# Fairport short pier q???????



## CRAPPIE LOVER (Feb 11, 2007)

:BHas anyone been to Fairport Short Pier and if so has the Steelies started to move in to the River..Planning on a trip up this is usualy the time of the year for them to start stageing up at the mouth...JIM....CL....:B


----------



## KSUFLASH (Apr 14, 2004)

Steelies have started their journey in. I was at the long wall weeks ago and counted numerous rolls and jumps. 

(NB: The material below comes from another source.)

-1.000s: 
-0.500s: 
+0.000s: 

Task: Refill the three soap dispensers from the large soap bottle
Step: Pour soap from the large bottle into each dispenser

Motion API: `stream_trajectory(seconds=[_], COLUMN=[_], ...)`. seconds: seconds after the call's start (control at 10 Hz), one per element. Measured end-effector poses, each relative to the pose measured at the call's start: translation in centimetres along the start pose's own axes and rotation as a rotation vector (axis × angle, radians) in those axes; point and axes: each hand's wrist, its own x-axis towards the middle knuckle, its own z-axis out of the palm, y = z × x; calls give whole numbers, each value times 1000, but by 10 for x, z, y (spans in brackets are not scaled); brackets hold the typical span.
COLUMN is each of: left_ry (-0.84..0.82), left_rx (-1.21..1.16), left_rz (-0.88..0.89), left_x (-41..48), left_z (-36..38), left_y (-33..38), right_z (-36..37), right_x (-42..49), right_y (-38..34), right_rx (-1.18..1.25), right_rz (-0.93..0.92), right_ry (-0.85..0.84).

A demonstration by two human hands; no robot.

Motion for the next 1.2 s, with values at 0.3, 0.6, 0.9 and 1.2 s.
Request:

It would be a safe bet that there are many anglers on the short wall at this point.

-KSU


----------



## BassSlayerChris (Aug 9, 2010)

goto http://www.dnr.state.oh.us/Home/Fis...hingfairportsteelhead/tabid/6166/Default.aspx its the odnr site. They change the report every once in a while and they you how far the fish have moved under that.


----------



## morrison.inc (Jun 8, 2010)

I was there the weekend before last on a boat anchored out from the wall along the mouth. Fish jumping everywhere, nobody catchin jack squat!


----------



## brodg (Sep 6, 2010)

They've been past the pier for a while now. We haven't had a ton of rain lately so there are probably a lot of them staging at the mouth waiting for the next good flow. But you can definitely find them farther upstream.


----------